# What the task asks:
The goal is a clean copy of all the data below, with pictures dropped and everything else retyped exactly.

# Material to process:

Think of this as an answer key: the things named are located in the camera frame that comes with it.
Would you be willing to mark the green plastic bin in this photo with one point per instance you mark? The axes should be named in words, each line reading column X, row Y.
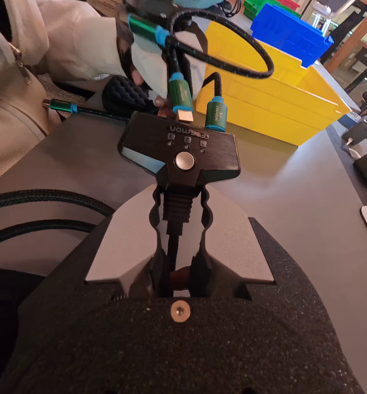
column 254, row 7

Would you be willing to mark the blue plastic bin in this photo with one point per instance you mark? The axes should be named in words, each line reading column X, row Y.
column 291, row 34

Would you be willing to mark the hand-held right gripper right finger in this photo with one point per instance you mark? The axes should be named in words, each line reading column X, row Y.
column 235, row 246

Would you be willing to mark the red plastic bin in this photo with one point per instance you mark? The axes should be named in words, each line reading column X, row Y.
column 289, row 3

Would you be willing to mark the person's right hand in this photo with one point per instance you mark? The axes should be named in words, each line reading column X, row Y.
column 180, row 277

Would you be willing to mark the person's cream zip jacket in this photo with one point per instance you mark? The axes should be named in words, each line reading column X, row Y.
column 8, row 107

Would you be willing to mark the black mesh pad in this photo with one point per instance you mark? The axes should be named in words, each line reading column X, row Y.
column 125, row 92

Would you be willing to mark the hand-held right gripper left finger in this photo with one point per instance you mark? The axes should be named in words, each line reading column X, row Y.
column 125, row 246

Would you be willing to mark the person's left forearm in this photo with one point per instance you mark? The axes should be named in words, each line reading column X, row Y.
column 78, row 40

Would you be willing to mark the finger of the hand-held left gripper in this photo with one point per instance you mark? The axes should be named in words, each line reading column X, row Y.
column 149, row 67
column 199, row 70

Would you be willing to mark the yellow plastic bin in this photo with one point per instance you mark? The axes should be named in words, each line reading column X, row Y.
column 263, row 101

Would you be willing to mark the person's left hand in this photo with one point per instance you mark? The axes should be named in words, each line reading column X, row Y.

# Response below:
Think of this as an answer key: the things named are located in the camera frame that comes with it.
Would you be willing to mark the green plastic bin in this photo with one point per instance you mark? The axes should be named in words, each line reading column X, row Y.
column 254, row 7

Would you be willing to mark the blue plastic bin in this photo with one point per instance you mark? The axes should be named in words, each line reading column X, row Y.
column 291, row 34

Would you be willing to mark the hand-held right gripper right finger in this photo with one point per instance you mark? The axes should be named in words, each line reading column X, row Y.
column 235, row 246

Would you be willing to mark the red plastic bin in this photo with one point per instance you mark? The axes should be named in words, each line reading column X, row Y.
column 289, row 3

Would you be willing to mark the person's right hand in this photo with one point per instance you mark? The axes should be named in words, each line reading column X, row Y.
column 180, row 277

Would you be willing to mark the person's cream zip jacket in this photo with one point per instance you mark? The axes should be named in words, each line reading column X, row Y.
column 8, row 107

Would you be willing to mark the black mesh pad in this photo with one point per instance you mark? The axes should be named in words, each line reading column X, row Y.
column 125, row 92

Would you be willing to mark the hand-held right gripper left finger in this photo with one point per instance you mark? The axes should be named in words, each line reading column X, row Y.
column 125, row 246

Would you be willing to mark the person's left forearm in this photo with one point per instance you mark? The axes should be named in words, each line reading column X, row Y.
column 78, row 40

Would you be willing to mark the finger of the hand-held left gripper in this photo with one point per instance you mark? The axes should be named in words, each line reading column X, row Y.
column 149, row 67
column 199, row 70

Would you be willing to mark the yellow plastic bin in this photo with one point per instance you mark? The axes should be named in words, each line reading column X, row Y.
column 263, row 101

Would you be willing to mark the person's left hand in this photo with one point per instance you mark? The axes should be named in words, each line reading column X, row Y.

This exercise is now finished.